---------- Working data
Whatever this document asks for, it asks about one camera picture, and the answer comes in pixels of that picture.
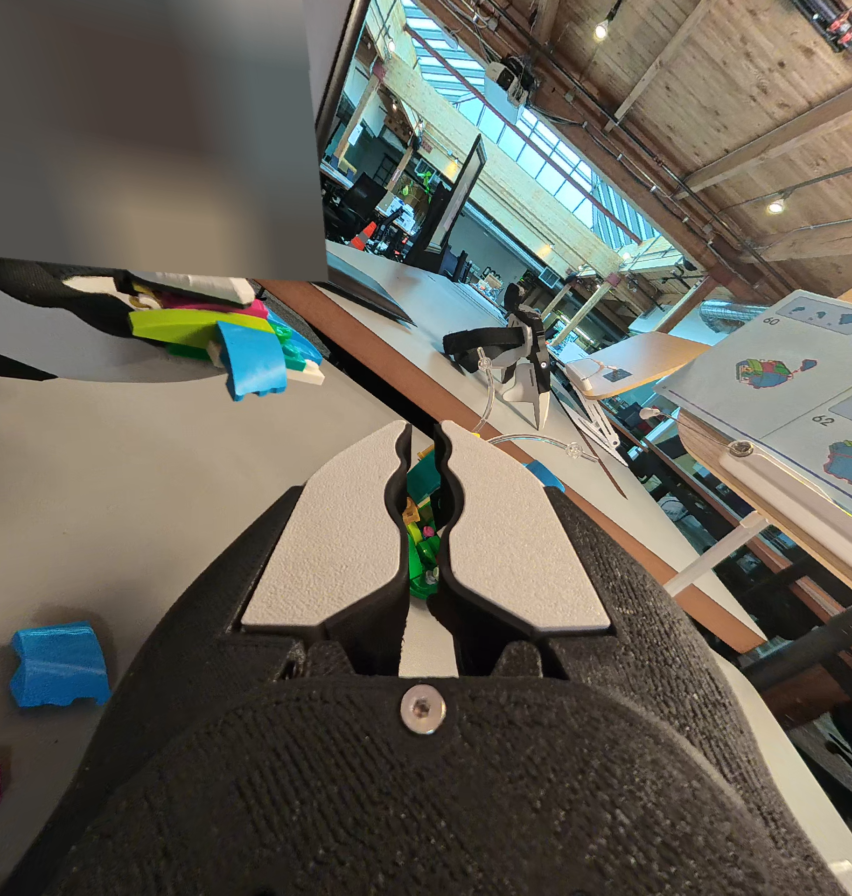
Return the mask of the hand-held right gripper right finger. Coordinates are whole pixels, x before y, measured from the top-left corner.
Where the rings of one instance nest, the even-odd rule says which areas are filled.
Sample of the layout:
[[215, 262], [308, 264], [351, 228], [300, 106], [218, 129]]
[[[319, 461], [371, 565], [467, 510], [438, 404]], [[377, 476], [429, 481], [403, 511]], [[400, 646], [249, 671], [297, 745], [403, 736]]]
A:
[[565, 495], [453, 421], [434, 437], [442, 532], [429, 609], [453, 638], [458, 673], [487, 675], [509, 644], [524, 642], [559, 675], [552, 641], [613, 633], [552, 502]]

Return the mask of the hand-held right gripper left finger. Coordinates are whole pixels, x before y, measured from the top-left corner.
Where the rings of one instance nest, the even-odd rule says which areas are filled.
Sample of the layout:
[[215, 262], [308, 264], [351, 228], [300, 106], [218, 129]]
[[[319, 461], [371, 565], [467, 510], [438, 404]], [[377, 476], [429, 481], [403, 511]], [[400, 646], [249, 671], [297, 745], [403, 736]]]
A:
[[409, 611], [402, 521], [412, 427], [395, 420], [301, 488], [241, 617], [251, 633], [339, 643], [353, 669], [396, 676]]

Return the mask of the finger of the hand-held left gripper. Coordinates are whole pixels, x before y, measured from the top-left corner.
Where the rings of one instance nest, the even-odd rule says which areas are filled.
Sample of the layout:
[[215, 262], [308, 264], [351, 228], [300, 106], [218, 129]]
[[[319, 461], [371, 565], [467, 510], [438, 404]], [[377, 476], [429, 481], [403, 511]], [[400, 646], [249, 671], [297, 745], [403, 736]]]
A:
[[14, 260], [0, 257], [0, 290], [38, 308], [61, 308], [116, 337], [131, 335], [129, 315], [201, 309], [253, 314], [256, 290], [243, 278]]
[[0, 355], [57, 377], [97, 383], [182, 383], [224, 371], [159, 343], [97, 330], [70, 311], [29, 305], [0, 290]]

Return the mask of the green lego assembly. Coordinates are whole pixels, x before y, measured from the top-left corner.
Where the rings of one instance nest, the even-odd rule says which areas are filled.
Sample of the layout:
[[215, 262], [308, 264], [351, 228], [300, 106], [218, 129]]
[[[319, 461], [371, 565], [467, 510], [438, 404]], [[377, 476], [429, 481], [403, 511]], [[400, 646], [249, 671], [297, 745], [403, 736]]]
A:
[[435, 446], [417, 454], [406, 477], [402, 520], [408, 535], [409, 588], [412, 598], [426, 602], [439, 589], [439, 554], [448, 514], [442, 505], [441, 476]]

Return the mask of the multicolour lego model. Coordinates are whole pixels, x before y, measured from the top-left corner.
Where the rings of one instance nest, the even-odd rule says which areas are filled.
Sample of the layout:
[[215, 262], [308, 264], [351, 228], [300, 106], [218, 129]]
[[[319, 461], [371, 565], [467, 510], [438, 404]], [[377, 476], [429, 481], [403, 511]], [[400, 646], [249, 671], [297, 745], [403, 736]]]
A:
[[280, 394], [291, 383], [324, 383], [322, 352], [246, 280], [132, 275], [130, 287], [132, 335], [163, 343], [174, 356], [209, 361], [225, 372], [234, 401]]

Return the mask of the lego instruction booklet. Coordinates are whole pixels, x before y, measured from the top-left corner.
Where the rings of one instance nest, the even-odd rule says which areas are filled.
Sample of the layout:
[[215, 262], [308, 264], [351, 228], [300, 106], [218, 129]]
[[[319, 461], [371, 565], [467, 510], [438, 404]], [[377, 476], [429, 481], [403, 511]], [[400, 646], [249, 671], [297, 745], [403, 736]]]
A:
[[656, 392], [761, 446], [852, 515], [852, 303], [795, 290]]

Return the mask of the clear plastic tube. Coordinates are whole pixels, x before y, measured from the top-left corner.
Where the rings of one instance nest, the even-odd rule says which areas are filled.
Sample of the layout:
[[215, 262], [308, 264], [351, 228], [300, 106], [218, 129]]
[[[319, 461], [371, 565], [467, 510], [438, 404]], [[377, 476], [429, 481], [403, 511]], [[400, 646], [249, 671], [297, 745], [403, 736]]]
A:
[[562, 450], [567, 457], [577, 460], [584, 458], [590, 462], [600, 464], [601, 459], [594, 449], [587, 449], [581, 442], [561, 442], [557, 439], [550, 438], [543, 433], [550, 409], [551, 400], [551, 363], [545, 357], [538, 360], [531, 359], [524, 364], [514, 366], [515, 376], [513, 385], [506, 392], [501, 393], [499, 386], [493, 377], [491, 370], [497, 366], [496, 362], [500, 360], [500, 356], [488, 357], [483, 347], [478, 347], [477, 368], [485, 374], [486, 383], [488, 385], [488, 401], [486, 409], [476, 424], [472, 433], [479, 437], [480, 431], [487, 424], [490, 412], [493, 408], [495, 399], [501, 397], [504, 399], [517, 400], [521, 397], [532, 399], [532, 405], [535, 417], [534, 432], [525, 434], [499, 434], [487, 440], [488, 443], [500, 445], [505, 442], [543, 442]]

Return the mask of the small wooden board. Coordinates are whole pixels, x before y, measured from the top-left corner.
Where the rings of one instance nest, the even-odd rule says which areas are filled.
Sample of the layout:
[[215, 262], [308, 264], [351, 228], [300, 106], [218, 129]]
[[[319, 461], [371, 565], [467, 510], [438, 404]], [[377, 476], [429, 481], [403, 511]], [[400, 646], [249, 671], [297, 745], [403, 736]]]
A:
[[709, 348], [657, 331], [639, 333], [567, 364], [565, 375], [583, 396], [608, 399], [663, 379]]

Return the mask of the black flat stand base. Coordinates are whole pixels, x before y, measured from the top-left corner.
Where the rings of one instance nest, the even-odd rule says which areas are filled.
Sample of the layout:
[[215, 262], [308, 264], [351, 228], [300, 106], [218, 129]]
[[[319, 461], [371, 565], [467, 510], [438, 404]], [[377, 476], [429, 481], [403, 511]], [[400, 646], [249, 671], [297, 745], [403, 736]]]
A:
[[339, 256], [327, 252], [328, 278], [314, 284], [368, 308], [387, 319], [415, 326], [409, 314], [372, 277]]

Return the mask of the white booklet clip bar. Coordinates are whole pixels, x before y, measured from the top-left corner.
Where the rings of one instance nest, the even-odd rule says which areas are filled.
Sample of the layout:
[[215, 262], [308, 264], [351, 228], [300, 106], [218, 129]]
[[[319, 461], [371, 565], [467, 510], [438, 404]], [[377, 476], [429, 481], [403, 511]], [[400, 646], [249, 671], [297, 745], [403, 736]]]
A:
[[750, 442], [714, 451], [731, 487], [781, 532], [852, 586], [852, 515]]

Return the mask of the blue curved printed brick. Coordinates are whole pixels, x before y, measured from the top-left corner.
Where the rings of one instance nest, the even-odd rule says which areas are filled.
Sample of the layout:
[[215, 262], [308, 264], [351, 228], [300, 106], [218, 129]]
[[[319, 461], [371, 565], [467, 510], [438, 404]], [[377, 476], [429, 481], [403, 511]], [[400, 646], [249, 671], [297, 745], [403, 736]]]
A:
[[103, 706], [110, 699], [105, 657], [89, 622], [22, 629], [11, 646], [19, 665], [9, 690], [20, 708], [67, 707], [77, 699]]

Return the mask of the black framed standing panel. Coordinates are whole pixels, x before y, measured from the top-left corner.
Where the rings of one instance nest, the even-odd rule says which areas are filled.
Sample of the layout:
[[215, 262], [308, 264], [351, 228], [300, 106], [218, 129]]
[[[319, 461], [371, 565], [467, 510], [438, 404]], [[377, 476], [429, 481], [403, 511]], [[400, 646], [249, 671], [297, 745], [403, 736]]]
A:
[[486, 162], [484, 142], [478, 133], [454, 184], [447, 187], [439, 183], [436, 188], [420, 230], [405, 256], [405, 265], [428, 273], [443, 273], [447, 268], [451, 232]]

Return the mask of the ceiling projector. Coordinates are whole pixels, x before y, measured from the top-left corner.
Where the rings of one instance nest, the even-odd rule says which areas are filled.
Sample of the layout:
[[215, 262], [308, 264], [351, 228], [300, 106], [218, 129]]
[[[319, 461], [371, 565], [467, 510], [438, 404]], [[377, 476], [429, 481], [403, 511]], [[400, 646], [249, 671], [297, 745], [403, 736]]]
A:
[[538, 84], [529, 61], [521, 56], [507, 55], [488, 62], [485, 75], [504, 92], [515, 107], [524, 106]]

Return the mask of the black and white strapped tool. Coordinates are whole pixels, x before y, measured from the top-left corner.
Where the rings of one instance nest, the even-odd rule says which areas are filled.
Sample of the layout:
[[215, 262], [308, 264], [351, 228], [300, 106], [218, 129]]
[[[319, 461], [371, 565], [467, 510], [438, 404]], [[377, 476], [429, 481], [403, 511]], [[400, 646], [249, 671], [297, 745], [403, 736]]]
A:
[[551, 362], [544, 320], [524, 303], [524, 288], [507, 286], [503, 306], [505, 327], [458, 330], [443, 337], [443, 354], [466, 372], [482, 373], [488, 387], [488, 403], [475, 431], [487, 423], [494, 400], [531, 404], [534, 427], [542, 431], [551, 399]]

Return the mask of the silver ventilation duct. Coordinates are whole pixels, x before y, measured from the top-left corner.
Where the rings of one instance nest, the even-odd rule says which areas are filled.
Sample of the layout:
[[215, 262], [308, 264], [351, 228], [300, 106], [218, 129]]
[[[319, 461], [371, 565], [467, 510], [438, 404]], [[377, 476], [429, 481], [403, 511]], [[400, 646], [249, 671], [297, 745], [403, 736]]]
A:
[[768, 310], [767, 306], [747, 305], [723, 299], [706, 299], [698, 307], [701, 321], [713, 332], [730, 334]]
--------------------
---------- Working data
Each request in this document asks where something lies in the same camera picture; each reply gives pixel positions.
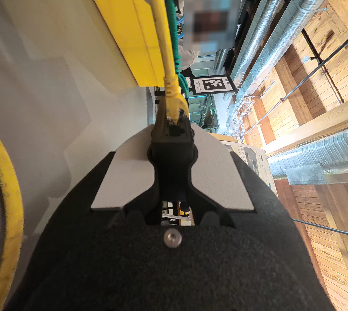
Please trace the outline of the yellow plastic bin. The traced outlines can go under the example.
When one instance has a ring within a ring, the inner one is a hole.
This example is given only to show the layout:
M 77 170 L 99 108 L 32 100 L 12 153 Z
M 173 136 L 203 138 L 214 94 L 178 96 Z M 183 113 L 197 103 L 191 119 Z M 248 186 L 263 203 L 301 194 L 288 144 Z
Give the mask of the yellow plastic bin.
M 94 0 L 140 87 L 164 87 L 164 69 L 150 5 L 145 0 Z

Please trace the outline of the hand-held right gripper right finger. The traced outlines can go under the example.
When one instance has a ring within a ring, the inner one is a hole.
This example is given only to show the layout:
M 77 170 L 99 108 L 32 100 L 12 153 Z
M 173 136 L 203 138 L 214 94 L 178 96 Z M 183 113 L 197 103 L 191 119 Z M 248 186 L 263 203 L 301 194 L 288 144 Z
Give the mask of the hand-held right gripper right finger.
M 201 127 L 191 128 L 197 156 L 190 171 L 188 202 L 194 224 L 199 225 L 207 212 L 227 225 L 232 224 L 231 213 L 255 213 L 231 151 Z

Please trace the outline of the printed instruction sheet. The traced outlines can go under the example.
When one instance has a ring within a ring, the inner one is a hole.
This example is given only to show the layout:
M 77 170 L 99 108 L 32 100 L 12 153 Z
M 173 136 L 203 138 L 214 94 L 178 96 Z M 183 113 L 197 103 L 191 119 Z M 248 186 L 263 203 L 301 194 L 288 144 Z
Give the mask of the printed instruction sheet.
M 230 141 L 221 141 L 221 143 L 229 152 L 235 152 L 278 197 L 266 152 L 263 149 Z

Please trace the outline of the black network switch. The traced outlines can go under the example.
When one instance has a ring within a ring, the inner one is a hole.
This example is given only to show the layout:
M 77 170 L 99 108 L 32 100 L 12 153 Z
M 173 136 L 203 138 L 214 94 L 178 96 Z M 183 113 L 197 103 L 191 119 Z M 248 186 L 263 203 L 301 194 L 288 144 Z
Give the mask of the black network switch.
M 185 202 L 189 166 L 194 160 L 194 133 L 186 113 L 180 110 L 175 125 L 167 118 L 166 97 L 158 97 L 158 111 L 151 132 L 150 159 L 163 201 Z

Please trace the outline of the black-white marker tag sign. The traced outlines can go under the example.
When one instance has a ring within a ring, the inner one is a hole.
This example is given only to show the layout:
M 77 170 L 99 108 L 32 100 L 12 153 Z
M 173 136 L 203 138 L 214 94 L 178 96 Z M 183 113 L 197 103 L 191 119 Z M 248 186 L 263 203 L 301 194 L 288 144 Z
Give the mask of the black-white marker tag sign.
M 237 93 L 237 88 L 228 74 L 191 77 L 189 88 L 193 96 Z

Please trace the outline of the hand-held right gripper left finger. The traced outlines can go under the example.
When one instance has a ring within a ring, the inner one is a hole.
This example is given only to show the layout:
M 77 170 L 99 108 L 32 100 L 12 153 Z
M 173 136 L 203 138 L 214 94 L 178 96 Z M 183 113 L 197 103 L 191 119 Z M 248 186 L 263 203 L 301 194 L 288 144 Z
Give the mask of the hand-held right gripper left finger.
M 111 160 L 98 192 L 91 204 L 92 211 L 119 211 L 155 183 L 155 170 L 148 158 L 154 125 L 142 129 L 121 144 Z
--------------------
| Exercise |
Every line of the records containing the word "outlines" must appear in the answer.

| Problem solution |
Please trace the outline of the yellow plastic bin. The traced outlines can go under the example.
Please trace the outline of the hand-held right gripper right finger. The traced outlines can go under the example.
Please trace the outline of the printed instruction sheet. The traced outlines can go under the example.
Please trace the outline of the black network switch. The traced outlines can go under the example.
Please trace the outline of the black-white marker tag sign. The traced outlines can go under the example.
Please trace the outline of the hand-held right gripper left finger. The traced outlines can go under the example.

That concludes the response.